*** Exercise data Section Begins ***

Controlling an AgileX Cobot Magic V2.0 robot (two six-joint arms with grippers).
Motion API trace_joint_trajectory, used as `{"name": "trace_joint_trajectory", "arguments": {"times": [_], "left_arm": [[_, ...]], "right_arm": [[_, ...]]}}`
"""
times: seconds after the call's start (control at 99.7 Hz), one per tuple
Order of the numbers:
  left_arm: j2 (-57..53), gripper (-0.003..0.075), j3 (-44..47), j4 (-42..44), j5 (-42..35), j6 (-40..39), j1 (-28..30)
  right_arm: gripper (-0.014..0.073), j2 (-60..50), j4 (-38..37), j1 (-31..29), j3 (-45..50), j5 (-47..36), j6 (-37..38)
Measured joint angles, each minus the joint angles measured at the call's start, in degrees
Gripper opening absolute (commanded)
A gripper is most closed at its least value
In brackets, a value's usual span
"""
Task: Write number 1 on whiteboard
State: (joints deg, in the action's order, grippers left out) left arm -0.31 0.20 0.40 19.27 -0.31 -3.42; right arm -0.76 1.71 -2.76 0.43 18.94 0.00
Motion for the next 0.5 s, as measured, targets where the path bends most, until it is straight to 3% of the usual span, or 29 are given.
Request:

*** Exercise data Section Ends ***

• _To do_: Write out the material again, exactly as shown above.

• _Solution_:
Controlling an AgileX Cobot Magic V2.0 robot (two six-joint arms with grippers).
Motion API trace_joint_trajectory, used as `{"name": "trace_joint_trajectory", "arguments": {"times": [_], "left_arm": [[_, ...]], "right_arm": [[_, ...]]}}`
"""
times: seconds after the call's start (control at 99.7 Hz), one per tuple
Order of the numbers:
  left_arm: j2 (-57..53), gripper (-0.003..0.075), j3 (-44..47), j4 (-42..44), j5 (-42..35), j6 (-40..39), j1 (-28..30)
  right_arm: gripper (-0.014..0.073), j2 (-60..50), j4 (-38..37), j1 (-31..29), j3 (-45..50), j5 (-47..36), j6 (-37..38)
Measured joint angles, each minus the joint angles measured at the call's start, in degrees
Gripper opening absolute (commanded)
A gripper is most closed at its least value
In brackets, a value's usual span
"""
Task: Write number 1 on whiteboard
State: (joints deg, in the action's order, grippers left out) left arm -0.31 0.20 0.40 19.27 -0.31 -3.42; right arm -0.76 1.71 -2.76 0.43 18.94 0.00
Motion for the next 0.5 s, as measured, targets where the path bends most, until it is straight to 3% of the usual span, or 29 are given.
Request:

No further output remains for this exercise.